These are the exact results from 'R'

User defined Function in PL/pgSQL to compute the transformation parameters

Based on the results of the proof of concept example developed previously, a single function was developed in the procedural language for the PostgreSQL database system called PL/pgSQL. The only input parameter to this procedure is a text string that results in a table in the following format:

gid (integer), from_x (float), from_y (float), to_x (float), to_y (float)

Note the table must have the above fields but they can be in any order and can have additional fields. The gid field must be unique for each record.

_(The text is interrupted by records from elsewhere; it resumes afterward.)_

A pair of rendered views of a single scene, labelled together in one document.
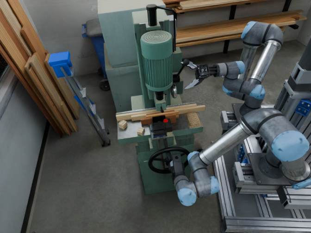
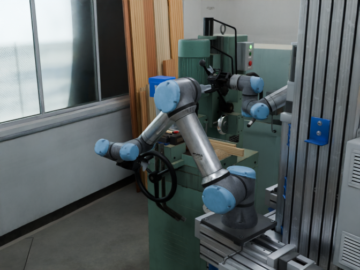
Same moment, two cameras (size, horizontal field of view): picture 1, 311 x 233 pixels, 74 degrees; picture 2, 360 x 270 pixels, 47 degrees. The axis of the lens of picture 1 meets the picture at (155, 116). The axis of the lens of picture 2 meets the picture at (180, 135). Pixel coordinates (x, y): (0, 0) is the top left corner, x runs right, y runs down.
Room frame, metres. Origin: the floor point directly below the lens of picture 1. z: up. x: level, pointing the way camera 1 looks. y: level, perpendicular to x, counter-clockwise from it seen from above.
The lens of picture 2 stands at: (-0.67, -1.56, 1.63)
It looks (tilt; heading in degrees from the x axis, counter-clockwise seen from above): 16 degrees down; 43
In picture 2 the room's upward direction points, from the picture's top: straight up
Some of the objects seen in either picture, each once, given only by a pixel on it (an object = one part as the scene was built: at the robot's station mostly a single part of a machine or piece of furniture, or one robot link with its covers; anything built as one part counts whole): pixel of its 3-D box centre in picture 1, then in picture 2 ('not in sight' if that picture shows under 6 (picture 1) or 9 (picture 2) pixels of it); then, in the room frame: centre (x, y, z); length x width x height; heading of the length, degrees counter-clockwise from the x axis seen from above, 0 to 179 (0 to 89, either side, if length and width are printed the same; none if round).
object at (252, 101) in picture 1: (254, 95); not in sight; (1.13, -0.74, 0.98); 0.13 x 0.12 x 0.14; 51
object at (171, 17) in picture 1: (170, 29); (245, 55); (1.42, -0.16, 1.40); 0.10 x 0.06 x 0.16; 5
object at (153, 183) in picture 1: (161, 147); (203, 221); (1.21, -0.03, 0.36); 0.58 x 0.45 x 0.71; 5
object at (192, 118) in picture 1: (193, 118); (216, 153); (1.02, -0.27, 0.92); 0.14 x 0.09 x 0.04; 5
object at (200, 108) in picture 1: (168, 113); (201, 143); (1.09, -0.10, 0.92); 0.55 x 0.02 x 0.04; 95
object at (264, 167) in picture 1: (273, 163); (239, 209); (0.64, -0.69, 0.87); 0.15 x 0.15 x 0.10
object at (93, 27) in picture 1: (111, 54); not in sight; (2.93, 0.58, 0.48); 0.64 x 0.54 x 0.97; 101
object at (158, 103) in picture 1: (159, 101); (195, 123); (1.11, -0.04, 1.03); 0.14 x 0.07 x 0.09; 5
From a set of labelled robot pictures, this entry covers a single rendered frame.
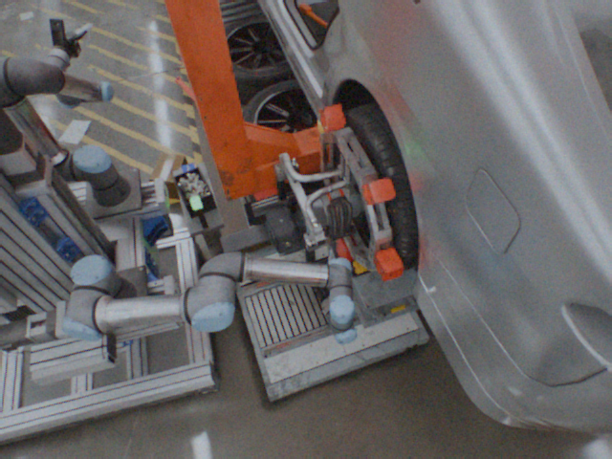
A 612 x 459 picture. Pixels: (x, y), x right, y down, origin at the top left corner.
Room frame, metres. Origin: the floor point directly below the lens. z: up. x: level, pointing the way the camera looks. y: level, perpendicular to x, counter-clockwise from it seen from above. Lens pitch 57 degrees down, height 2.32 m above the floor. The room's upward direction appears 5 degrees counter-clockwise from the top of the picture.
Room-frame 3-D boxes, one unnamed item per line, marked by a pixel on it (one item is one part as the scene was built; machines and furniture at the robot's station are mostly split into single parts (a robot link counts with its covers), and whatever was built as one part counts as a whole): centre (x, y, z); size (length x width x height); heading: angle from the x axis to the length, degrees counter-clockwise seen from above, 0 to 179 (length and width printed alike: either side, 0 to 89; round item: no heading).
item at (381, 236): (1.10, -0.19, 0.85); 0.54 x 0.07 x 0.54; 16
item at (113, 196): (1.26, 0.79, 0.87); 0.15 x 0.15 x 0.10
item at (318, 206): (1.08, -0.12, 0.85); 0.21 x 0.14 x 0.14; 106
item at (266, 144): (1.58, -0.01, 0.69); 0.52 x 0.17 x 0.35; 106
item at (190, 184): (1.47, 0.53, 0.51); 0.20 x 0.14 x 0.13; 23
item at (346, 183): (0.97, -0.10, 1.03); 0.19 x 0.18 x 0.11; 106
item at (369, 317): (1.14, -0.35, 0.13); 0.50 x 0.36 x 0.10; 16
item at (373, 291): (1.14, -0.35, 0.32); 0.40 x 0.30 x 0.28; 16
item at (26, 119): (1.27, 0.92, 1.19); 0.15 x 0.12 x 0.55; 86
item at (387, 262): (0.80, -0.28, 0.85); 0.09 x 0.08 x 0.07; 16
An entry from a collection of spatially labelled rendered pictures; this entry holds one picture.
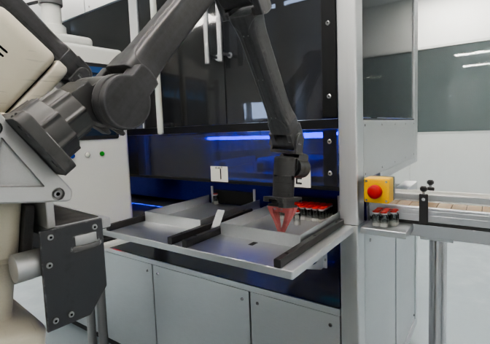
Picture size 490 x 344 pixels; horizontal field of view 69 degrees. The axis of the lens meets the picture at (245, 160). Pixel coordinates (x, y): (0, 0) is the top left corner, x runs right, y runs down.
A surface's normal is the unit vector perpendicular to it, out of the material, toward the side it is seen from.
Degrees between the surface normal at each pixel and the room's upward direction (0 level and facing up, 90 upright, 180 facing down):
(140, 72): 94
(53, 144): 90
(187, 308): 90
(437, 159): 90
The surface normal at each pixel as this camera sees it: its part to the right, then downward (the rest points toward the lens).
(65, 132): 0.83, 0.17
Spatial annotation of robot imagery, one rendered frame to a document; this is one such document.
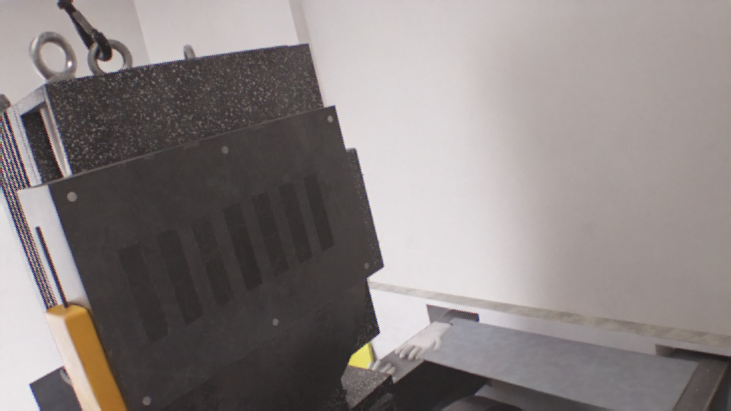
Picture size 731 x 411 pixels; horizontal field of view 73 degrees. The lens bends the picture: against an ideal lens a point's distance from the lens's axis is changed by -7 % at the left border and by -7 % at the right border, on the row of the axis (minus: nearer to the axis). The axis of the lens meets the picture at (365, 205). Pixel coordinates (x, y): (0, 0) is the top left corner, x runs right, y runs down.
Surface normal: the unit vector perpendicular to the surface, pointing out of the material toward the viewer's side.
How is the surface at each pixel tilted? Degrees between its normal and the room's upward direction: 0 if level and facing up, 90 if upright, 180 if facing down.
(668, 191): 90
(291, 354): 90
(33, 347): 90
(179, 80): 90
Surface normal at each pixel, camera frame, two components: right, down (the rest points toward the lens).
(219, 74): 0.75, -0.04
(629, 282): -0.72, 0.31
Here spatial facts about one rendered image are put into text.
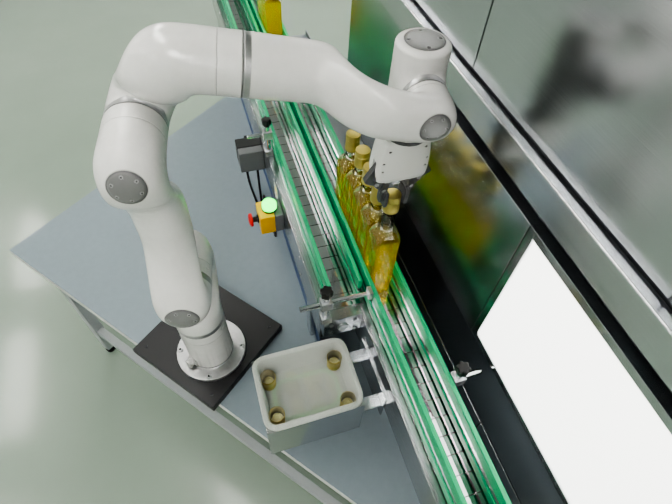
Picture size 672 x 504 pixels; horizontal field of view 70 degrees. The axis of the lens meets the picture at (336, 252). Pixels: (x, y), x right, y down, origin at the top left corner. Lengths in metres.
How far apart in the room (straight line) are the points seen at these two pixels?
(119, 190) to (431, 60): 0.48
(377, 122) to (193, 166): 1.33
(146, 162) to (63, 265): 1.06
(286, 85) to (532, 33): 0.36
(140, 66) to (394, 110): 0.34
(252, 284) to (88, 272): 0.52
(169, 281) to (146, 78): 0.43
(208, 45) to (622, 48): 0.50
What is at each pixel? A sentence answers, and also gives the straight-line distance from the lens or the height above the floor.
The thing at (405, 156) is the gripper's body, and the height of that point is 1.48.
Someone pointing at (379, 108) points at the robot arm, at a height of 1.64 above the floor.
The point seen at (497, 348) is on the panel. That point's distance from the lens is 0.99.
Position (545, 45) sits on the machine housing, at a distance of 0.78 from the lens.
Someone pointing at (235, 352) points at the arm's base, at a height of 0.78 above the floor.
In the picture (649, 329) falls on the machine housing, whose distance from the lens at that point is 0.69.
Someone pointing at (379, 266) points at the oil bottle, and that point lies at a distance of 1.08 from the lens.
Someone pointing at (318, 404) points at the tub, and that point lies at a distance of 1.16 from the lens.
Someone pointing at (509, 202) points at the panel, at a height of 1.48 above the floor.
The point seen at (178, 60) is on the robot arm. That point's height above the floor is 1.68.
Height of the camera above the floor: 2.03
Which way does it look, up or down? 53 degrees down
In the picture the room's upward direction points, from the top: 4 degrees clockwise
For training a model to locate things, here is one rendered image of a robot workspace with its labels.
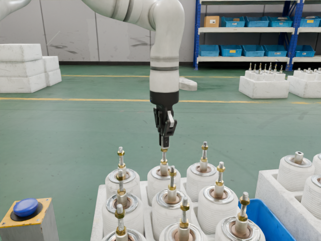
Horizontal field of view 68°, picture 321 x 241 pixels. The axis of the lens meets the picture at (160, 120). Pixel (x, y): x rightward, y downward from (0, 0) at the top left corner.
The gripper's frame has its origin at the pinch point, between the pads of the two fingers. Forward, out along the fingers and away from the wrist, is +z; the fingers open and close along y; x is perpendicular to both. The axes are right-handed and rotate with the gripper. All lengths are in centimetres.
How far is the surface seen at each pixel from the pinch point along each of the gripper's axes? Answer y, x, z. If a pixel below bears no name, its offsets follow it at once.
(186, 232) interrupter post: 24.4, -3.6, 8.0
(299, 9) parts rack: -318, 362, -75
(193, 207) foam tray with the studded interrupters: 8.0, 6.0, 17.5
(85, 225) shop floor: -14.2, -23.8, 35.3
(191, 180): 3.5, 7.2, 11.8
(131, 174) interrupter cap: -1.6, -9.2, 9.9
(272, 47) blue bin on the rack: -372, 363, -7
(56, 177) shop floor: -50, -36, 35
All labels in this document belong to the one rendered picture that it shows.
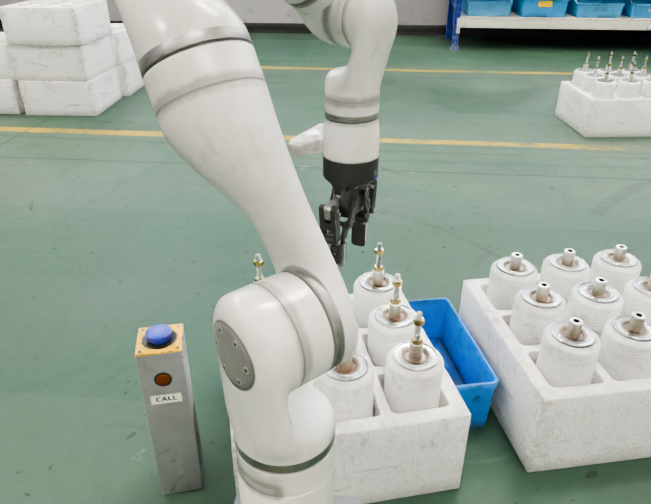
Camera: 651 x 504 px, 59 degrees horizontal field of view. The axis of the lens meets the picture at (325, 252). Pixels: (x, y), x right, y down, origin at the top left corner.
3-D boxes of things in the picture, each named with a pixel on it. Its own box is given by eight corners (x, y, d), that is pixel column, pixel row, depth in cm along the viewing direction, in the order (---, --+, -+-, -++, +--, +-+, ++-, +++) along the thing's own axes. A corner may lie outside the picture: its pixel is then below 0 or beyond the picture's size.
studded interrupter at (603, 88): (611, 119, 280) (626, 62, 267) (597, 122, 276) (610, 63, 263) (596, 114, 287) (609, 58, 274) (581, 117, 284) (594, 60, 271)
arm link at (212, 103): (276, 33, 45) (164, 47, 40) (386, 355, 47) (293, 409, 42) (229, 78, 53) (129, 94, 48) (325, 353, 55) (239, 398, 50)
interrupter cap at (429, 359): (442, 350, 98) (443, 346, 98) (432, 377, 92) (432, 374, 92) (399, 339, 101) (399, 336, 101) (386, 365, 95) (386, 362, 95)
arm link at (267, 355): (258, 337, 39) (270, 505, 48) (362, 289, 44) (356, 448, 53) (193, 281, 46) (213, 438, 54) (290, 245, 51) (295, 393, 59)
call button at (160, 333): (172, 347, 89) (171, 336, 88) (145, 350, 89) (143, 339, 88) (173, 332, 93) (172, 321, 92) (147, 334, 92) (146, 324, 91)
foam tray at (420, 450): (459, 488, 103) (472, 414, 95) (239, 525, 97) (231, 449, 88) (395, 352, 137) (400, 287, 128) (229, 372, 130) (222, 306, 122)
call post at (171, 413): (203, 489, 103) (182, 352, 88) (162, 496, 102) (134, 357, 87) (203, 458, 109) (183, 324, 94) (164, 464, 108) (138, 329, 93)
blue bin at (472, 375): (492, 428, 116) (501, 382, 110) (439, 435, 114) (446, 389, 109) (442, 337, 142) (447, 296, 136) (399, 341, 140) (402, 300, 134)
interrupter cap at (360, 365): (332, 348, 99) (332, 345, 99) (374, 359, 96) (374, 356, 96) (314, 375, 93) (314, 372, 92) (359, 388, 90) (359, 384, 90)
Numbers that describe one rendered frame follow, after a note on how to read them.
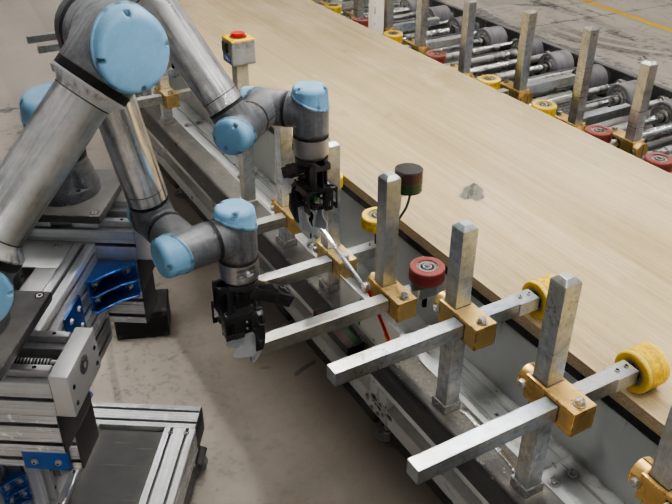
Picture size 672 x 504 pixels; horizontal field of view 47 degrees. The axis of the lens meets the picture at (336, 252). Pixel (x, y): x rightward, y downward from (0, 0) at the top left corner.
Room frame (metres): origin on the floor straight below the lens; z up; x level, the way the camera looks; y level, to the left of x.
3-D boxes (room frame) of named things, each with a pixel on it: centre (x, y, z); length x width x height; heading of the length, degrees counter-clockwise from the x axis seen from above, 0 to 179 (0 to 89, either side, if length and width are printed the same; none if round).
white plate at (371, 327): (1.44, -0.07, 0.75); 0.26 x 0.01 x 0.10; 30
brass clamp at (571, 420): (0.98, -0.37, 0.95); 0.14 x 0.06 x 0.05; 30
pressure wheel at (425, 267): (1.44, -0.20, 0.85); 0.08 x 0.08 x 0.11
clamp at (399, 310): (1.41, -0.12, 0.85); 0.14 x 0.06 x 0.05; 30
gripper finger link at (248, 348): (1.20, 0.18, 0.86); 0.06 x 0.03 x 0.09; 120
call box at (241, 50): (2.09, 0.27, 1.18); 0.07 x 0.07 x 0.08; 30
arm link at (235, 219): (1.21, 0.18, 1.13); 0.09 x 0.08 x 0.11; 127
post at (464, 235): (1.21, -0.23, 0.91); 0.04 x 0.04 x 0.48; 30
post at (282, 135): (1.86, 0.14, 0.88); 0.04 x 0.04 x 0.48; 30
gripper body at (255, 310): (1.21, 0.19, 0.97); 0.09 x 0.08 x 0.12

The use of a SQL query found to be the simplest way to avoid the difficulties in programing the procedure without the need for temporary tables. An added benefit is the control point data can be in almost any format as long as it can be arranged in the format specified above. For example if the "from" points are in a geometry column (the_geom) in a table called from_pts and the corresponding "to" points are in a similar table called to_pts with a common attribute called "link_id", then the query would be:

SELECT from_pts.link_id AS gid, x(from_pts.the_geom) AS from_x, y(from_pts.the_geom) AS from_y, x(to_pts.the_geom) AS to_x, y(to_pts.the_geom) AS to_y FROM from_pts, to_pts WHERE from_pts.link_id = to_pts.link_id

 
Other table layouts and queries are possible depending on the manner in which the control points are collected.

 
The following is the SQL code to add a new procedure called trans_param() into a PostGIS database:

-- Function: trans_param(IN sql text, OUT a double precision, OUT b double precision, OUT d double precision, OUT e double precision, OUT xoff double precision, OUT yoff double precision)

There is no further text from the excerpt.